I’m not ashamed to state that I have cried numerous times since corresponding with Mike. In horror that something so appalling could happen to someone so young and innocent, in recognition of the most abrasive pain I could imagine when talking to Mike and in awe that he remains so lucid and how directed and purposeful his very real anger is:

But in the meantime I can assure you that no one will describe her murder as “understandable” or devalue her in anyway without my personal challenge to them and the organizations they represent.

Everyone should have such a Grandpa.

UPDATE: Stephen at Not Dead Yet also received some photo’s of Katie, as did Kristina.

26 Responses to “Katie McCarron”

  1. Nathzn June 12, 2006 at 19:59 #

    Yes they should.

    It is such a relief to hear a relative that doesn’t tell the sterotyped sob story about ‘worse than cancer’ etc.

    Finally people are speaking out and speaking the truth.

    It has been along time coming.

  2. Ms Clark June 12, 2006 at 20:49 #

    I don’t know why, but knowing that she could identify an octagon and that her family threw a party for her over that made me cry again.
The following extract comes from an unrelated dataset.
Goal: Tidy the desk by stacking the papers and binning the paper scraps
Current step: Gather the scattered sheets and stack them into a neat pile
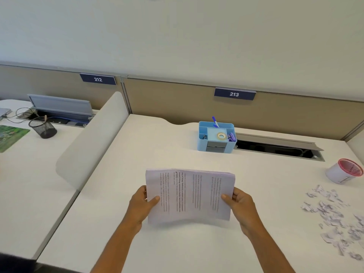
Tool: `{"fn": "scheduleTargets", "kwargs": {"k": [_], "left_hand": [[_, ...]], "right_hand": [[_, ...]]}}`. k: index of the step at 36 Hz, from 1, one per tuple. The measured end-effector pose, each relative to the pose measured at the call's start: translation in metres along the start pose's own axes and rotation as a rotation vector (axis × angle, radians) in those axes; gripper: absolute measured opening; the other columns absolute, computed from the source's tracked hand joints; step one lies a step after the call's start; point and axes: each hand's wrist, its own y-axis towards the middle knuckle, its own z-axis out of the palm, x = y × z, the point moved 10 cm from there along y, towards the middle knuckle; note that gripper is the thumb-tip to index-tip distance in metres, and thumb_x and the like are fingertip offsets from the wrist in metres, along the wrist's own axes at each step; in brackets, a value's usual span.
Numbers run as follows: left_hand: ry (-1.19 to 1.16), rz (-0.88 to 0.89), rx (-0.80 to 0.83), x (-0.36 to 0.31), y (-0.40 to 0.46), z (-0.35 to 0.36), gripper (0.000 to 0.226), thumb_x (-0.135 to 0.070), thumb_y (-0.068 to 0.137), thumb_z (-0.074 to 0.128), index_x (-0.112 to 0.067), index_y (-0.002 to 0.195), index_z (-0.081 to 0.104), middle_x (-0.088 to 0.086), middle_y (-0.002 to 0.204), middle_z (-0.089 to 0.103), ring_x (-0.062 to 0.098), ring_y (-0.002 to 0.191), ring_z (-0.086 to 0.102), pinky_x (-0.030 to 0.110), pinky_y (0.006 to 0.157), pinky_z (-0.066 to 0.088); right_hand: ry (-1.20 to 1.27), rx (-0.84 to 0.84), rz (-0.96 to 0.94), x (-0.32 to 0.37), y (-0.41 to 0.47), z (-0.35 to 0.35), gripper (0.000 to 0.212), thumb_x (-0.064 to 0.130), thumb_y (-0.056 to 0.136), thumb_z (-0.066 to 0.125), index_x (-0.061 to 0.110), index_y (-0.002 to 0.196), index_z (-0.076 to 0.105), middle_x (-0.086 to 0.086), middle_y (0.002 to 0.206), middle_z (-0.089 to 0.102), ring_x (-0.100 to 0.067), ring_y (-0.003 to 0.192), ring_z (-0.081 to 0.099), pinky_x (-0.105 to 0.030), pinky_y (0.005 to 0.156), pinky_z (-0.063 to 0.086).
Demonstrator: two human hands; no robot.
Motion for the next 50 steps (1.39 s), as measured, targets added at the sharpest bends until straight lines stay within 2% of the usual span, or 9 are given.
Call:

Sweet little girl. Sweet little blessing of a child. Mr. McCarron, thank you for sharing the picture and for standing up for the memory of Katie and the irreplaceableness of her life.

  3. Bonnie Ventura June 12, 2006 at 20:56 #

    I’ve posted the photo on Aspergian Pride.
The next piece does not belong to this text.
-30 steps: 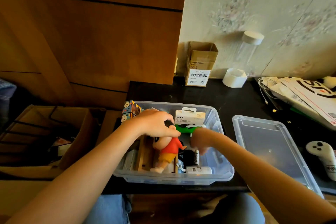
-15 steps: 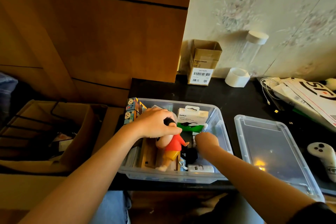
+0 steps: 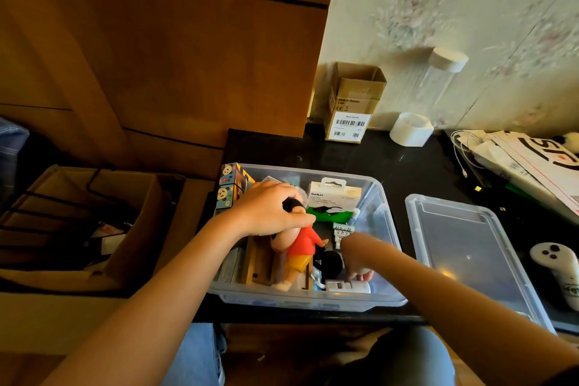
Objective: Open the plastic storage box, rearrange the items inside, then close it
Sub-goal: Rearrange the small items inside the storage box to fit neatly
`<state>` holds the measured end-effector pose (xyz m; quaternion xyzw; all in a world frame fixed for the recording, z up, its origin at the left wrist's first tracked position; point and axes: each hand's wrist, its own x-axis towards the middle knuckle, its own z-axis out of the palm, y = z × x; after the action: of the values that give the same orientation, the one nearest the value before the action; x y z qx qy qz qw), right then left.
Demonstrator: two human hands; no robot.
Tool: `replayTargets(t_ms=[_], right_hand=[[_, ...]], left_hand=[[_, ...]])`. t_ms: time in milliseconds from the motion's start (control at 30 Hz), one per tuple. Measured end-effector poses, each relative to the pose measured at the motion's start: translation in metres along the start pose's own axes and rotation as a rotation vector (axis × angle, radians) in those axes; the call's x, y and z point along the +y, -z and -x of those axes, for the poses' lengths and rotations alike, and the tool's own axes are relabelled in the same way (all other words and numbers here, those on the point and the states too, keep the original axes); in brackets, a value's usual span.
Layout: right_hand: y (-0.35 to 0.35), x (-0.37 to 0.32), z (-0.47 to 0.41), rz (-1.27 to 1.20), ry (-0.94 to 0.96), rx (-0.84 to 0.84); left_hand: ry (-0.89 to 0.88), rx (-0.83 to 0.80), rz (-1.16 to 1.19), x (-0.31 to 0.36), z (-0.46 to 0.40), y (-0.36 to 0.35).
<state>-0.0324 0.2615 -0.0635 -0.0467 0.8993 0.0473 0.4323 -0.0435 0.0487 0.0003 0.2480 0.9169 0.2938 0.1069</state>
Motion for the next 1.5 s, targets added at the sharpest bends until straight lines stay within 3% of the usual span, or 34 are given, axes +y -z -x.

    All of us need to challenge the ignorant, prejudiced voices of people who are so lacking in humanity and empathy that they see nothing wrong with the murder of a child.
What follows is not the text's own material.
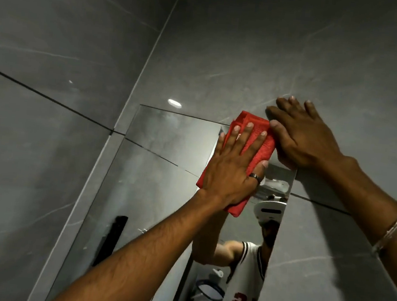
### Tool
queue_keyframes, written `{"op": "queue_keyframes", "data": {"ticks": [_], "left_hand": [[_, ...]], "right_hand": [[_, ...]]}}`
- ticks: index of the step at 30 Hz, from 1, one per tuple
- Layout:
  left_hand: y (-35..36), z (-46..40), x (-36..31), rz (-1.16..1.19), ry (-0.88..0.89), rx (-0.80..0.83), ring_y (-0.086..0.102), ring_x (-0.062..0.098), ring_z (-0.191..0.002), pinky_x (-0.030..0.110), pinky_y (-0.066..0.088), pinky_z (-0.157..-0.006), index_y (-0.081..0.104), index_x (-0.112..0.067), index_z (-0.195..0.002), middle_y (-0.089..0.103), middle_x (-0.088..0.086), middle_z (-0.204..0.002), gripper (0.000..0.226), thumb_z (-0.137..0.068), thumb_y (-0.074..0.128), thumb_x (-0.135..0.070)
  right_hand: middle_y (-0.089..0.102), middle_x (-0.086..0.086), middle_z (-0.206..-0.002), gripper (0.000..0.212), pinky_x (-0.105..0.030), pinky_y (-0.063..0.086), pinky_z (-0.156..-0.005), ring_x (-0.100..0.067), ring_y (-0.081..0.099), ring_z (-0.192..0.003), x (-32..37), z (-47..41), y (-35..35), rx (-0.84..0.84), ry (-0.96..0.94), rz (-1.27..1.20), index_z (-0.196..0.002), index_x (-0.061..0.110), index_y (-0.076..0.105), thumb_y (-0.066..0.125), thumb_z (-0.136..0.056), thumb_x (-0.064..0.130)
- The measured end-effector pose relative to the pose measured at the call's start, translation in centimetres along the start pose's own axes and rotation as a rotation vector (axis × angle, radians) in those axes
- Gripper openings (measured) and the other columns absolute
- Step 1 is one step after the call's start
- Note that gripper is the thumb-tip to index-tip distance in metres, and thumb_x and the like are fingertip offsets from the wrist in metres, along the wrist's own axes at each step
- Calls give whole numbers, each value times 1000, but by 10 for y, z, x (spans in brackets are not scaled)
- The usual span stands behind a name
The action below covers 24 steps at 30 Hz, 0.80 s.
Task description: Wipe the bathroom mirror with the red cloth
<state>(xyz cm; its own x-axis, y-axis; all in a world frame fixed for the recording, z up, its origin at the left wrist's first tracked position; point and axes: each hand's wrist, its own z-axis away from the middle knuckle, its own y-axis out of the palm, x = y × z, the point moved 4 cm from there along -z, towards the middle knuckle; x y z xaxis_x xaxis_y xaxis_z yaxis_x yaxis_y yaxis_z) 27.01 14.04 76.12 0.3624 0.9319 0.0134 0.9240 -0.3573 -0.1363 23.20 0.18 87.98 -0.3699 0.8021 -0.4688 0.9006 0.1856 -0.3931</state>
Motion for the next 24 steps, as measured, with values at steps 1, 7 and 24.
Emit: {"op": "queue_keyframes", "data": {"ticks": [1, 7, 24], "left_hand": [[-1, 1, 9, -2, -9, -11, -14, 21, -161, 46, -16, -129, 0, -31, -166, -8, -1, -175, 71, -105, 24, -60], [-15, 8, 95, -49, -79, -5, -18, 15, -160, 45, -15, -129, -8, -38, -164, -13, -7, -174, 70, -102, 9, -67], [-55, 9, 257, -42, -236, -47, -8, 21, -162, 49, -10, -131, 3, -30, -165, -2, -1, -175, 68, -105, 21, -55]], "right_hand": [[14, -4, -175, 72, -46, -1, -133, -21, 5, -164, 2, -6, 1, 14, -25, 25, -164, 28, 24, 5, -102, 58], [9, 0, -176, 70, -45, -2, -133, -19, 3, -164, 29, -38, 9, -5, -37, 56, -164, 31, 20, 3, -103, 62], [-6, -7, -176, 81, -48, -10, -132, -25, -10, -164, 152, -75, 79, -20, 170, 123, -167, 28, 4, 2, -99, 71]]}}
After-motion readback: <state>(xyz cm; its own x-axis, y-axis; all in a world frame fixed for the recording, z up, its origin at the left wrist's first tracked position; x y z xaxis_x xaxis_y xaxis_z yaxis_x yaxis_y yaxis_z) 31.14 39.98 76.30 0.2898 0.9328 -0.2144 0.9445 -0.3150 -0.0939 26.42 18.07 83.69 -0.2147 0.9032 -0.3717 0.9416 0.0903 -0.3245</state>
  4. Estee June 12, 2006 at 21:55 #

    I’m glad you did this post.

  5. David N. Andrews BA-status, PgCertSpEd (pending) June 12, 2006 at 21:59 #

    If my fellow contributors here will permit me, I should like to address Mike McCarron here.

    Mike, you sent that picture to Kevin and now we all see who Katie was… a beautiful little girl with the happiest smile I’ve seen on any child’s face, at least… one who wasn’t my child. My daughter, Tuula, is autistic, and she (as many will confirm) is also a beautiful little girl with a happy smile.

    My little girl is enjoying her life because her mum and I (both autistic) refused to see her being autistic as being a fate worse than death, or as a reason to not have her around. We rejoiced at having a daughter who is ‘like us’, and we swore to advocate for her to our fullest ability (and we’ve managed to put an end to some seriously stupid things that the Finnish authorities have tried to do to us). We still continue in our advocacy for her.

    I feel still, as I did when I heard the news, an incredible sadness about how Katie was taken from the world and from you; and especially having heard who did it. I read that Katie’s dad had gone with the educational options to provide her with some developmental opportunities… but that her mother was hell-bent on ‘curing her’.

    I am one of the people whom the curebie crowd wishes to eliminate from the world. I (quite involuntarily, I might add) found myself wondering what Katie’s last vision of this world was like, and the idea haunts me even now. I could never do that to my child. It’s not what parents do.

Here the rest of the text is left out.